▶ [PROBLEM TO SOLVE]:
Leaving out the pictures, return word for word the stretch of entries below from the line holding "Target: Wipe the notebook" through the line holding "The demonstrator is".

++++ RECORDS TO USE

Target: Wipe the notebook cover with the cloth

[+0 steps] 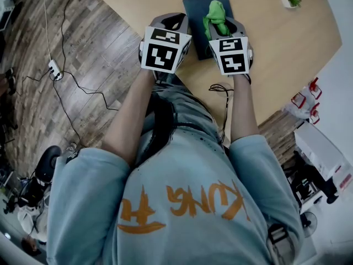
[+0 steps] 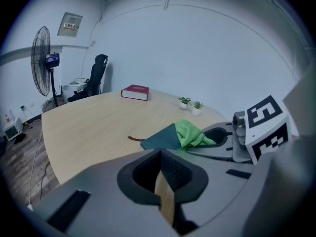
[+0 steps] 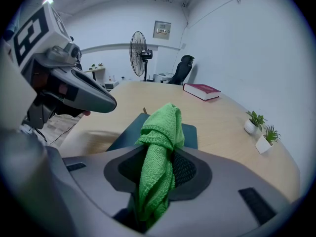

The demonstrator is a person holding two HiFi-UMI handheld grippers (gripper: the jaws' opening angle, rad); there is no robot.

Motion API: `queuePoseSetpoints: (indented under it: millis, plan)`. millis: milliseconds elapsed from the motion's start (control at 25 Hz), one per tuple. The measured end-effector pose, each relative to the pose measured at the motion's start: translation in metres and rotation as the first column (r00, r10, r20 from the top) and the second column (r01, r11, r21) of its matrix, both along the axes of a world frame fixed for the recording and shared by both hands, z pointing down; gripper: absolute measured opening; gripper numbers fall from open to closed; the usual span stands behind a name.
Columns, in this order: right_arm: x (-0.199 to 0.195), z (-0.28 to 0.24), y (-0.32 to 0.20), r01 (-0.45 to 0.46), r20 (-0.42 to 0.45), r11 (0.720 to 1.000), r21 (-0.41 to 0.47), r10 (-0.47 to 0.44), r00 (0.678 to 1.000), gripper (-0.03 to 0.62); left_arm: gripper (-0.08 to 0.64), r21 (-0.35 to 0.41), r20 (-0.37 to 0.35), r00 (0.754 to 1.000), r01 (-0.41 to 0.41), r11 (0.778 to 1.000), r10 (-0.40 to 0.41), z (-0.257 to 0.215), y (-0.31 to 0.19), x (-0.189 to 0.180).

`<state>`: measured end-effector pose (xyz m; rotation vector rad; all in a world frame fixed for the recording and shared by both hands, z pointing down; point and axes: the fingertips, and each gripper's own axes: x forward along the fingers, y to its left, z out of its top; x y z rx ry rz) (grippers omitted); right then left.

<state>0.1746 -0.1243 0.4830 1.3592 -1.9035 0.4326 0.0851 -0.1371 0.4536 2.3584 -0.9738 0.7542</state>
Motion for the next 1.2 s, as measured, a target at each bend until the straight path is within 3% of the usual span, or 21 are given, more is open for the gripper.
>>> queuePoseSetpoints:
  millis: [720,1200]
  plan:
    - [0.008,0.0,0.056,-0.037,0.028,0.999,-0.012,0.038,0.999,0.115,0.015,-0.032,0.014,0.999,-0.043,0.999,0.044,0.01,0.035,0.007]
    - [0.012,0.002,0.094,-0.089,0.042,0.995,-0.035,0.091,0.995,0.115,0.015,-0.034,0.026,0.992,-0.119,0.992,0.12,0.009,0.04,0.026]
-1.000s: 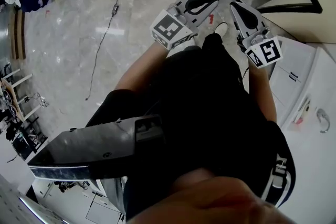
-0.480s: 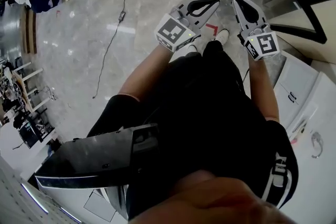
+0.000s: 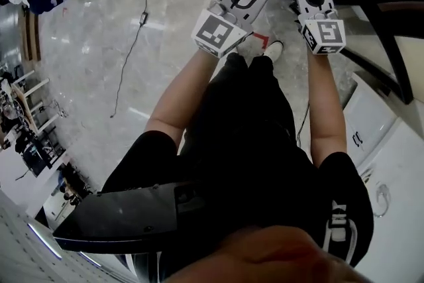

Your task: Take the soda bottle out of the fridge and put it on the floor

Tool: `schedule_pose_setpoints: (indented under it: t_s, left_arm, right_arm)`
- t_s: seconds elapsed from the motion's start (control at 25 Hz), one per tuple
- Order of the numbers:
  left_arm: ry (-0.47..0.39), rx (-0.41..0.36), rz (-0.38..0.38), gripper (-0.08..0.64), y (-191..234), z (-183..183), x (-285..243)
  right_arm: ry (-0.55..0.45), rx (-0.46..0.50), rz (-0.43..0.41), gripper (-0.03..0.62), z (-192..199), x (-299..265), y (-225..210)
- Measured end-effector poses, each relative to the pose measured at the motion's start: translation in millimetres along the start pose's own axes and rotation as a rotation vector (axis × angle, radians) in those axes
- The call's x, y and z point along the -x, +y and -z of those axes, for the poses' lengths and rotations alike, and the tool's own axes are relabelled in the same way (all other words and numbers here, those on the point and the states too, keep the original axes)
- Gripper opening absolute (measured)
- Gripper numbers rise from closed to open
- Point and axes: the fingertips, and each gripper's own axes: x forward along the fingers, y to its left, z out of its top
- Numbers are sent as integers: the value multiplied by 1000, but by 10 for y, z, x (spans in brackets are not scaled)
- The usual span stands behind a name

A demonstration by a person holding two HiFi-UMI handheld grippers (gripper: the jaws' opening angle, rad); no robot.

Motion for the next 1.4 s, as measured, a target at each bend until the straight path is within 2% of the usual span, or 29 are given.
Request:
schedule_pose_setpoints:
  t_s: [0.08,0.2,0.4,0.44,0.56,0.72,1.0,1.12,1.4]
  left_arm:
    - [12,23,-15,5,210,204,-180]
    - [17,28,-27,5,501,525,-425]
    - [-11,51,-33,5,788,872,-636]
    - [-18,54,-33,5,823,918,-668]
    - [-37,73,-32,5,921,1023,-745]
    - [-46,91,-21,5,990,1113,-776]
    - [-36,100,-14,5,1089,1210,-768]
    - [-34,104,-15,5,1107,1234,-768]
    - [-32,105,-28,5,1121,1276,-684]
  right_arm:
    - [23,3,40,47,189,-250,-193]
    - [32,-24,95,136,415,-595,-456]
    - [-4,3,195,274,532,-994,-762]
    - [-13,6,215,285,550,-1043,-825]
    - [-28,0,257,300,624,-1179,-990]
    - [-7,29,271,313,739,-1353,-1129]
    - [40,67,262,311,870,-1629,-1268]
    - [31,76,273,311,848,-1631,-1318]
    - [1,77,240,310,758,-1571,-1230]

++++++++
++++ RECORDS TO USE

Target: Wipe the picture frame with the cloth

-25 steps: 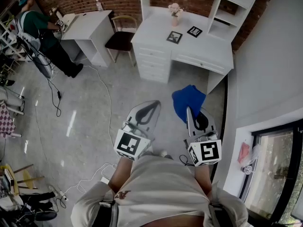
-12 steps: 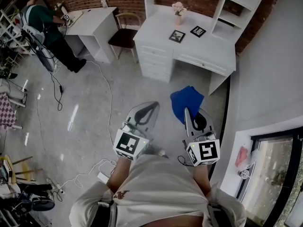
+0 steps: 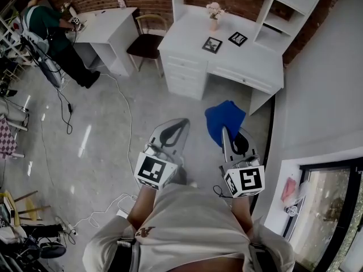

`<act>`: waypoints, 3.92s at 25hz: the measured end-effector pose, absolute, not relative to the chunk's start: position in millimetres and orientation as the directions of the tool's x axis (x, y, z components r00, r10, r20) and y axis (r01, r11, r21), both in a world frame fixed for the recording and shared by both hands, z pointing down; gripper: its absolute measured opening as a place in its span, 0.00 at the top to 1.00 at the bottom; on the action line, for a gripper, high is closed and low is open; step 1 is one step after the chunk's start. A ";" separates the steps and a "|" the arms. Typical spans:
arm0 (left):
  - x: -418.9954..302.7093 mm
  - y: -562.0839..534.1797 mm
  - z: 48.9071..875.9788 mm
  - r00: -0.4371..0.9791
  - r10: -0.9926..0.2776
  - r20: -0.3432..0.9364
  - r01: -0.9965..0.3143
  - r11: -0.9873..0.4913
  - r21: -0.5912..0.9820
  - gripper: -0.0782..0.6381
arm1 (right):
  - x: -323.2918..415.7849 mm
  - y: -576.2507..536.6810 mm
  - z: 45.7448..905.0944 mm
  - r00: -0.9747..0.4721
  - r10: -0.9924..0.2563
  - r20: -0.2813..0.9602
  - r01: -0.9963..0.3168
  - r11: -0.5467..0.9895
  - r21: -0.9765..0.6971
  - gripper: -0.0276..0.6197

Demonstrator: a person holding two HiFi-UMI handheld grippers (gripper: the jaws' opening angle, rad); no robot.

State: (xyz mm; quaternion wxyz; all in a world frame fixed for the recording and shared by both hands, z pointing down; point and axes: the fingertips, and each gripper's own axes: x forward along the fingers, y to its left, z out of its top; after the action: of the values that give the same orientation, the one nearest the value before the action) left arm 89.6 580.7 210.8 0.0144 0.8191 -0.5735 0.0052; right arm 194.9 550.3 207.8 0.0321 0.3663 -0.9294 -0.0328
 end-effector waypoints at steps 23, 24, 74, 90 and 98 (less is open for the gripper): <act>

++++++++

▶ [RESULT FOR THIS EXERCISE]:
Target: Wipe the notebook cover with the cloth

[+0 steps] 
[+0 steps] 
[+0 steps] 

The demonstrator is a person holding two HiFi-UMI handheld grippers (gripper: the jaws' opening angle, rad); there is no robot.

Work on this exercise is now complete.